Weekly Insights: Using OBV to Your Trading Advantage
Using OBV to Your Trading Advantage
Continuing with the theme of secondary trading tools, another one from my personal trading toolbox is the ‘on balance volume’ indicator (OBV), developed by the respected stock market trader and analyst Joe Granville.
OBV is calculated as the continuous consecutive sum of volumes, whereby the entire volume of a day is added to the volume of the previous trading session’s OBV if today’s closing price is above that of the previous session. Should the closing price be below that of the previous session, the day’s volume is subtracted. Unchanged closing prices have no effect on the OBV–the volume is neither added nor subtracted.
The OBV study indicates whether money is flowing into or out of a market. Based on Granville’s principle, changing trends in the price of the underlying market are anticipated by trend changes in the OBV indicator. The theory is that one can see the flow of “smart money” into a market by an increase in the OBV. As soon as the public moves into the market, both the market and the OBV will surge ahead.

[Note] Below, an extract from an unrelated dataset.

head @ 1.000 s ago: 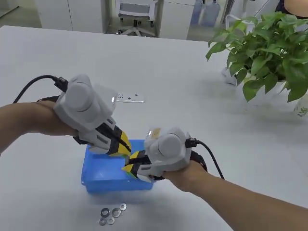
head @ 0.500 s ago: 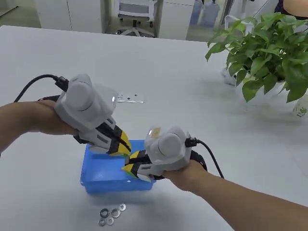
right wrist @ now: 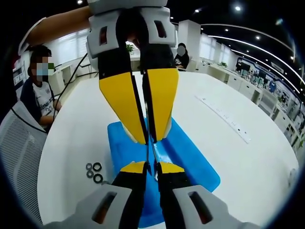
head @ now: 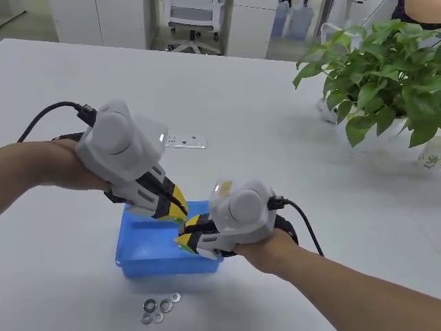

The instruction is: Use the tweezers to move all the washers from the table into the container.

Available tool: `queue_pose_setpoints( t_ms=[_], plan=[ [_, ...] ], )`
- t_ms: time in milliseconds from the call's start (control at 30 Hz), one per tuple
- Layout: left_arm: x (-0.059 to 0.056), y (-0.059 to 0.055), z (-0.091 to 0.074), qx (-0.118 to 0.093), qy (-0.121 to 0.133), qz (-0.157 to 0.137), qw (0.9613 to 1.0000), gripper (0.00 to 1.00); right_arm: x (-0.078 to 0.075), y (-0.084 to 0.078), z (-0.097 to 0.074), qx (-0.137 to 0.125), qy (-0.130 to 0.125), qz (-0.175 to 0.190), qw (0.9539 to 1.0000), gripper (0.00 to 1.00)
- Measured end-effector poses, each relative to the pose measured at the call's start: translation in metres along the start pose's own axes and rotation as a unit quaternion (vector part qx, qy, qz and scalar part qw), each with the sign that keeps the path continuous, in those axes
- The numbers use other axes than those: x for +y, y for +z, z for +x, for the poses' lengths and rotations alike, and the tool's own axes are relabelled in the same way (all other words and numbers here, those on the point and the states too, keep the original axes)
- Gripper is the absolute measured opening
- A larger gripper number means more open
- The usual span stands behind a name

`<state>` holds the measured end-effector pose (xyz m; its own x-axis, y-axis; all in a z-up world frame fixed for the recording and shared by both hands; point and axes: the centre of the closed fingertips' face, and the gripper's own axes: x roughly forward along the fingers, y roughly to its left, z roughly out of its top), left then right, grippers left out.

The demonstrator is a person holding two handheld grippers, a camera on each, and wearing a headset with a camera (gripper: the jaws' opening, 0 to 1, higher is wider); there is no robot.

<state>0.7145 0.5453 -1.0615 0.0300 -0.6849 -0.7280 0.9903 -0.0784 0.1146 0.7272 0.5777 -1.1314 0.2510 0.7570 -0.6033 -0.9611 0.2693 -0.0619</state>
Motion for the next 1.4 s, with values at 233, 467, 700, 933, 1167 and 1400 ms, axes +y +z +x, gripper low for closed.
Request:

The OBV indicator shows an upward trend whenever a new high or low exceeds the previous one. In the opposite case, a lower high or low indicates a downtrend. The change in the OBV from an upward to a downward trend is called a breakout.
Importantly, in the OBV analysis, it is assumed that OBV breakouts precede the market breakouts, with very little time for a trader to react. This study is not a timing tool. Rather, it monitors market sentiment, and it can alert you to a changing market situation. This alert may be used as a signal to taking a long position on upside breakouts and selling short when the OBV makes a downside breakout. Traders usually hold the position until the trend changes.

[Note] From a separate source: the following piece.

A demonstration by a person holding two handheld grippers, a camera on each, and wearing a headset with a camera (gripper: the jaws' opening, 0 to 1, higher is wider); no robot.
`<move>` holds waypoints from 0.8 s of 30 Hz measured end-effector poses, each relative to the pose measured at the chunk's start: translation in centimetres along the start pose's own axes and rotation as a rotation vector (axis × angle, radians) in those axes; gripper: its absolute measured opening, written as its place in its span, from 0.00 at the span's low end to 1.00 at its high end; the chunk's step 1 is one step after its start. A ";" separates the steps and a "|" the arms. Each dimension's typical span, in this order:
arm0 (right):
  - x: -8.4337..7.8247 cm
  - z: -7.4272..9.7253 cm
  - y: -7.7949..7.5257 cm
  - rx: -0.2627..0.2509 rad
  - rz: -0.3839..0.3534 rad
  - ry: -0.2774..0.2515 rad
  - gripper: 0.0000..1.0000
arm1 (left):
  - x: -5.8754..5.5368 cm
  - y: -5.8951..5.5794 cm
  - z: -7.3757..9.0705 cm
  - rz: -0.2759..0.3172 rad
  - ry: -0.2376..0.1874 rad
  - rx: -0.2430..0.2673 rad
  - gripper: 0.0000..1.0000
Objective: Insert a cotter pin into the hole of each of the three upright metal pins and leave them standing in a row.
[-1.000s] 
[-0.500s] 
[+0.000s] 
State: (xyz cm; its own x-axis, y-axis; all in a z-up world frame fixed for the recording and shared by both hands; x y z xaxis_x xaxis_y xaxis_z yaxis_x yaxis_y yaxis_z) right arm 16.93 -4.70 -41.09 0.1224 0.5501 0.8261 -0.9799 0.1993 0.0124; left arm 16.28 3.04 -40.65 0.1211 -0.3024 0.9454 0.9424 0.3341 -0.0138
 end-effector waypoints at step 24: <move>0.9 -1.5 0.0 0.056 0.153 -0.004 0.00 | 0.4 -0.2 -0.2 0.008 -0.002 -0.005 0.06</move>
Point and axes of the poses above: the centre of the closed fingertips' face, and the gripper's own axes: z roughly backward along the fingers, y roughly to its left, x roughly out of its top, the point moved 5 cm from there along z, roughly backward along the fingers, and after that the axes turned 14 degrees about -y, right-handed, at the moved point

Once a trend has been established, it remains until it is broken. This happens when a downward trend changes to an upward trend and vice versa, or when a trend changes to a choppy, sideways movement for more than three days. If a market changes from an uptrend to a sideways trend and remains non-trending for two days only and then reverses to an uptrend again, the market is considered to be in an uptrend as before.
It should be noted that the OBV indicator does not work on intra-day charts.
Granville has a book, “The New Commodity Trading Systems and Methods” that provides further details on this and other indicators.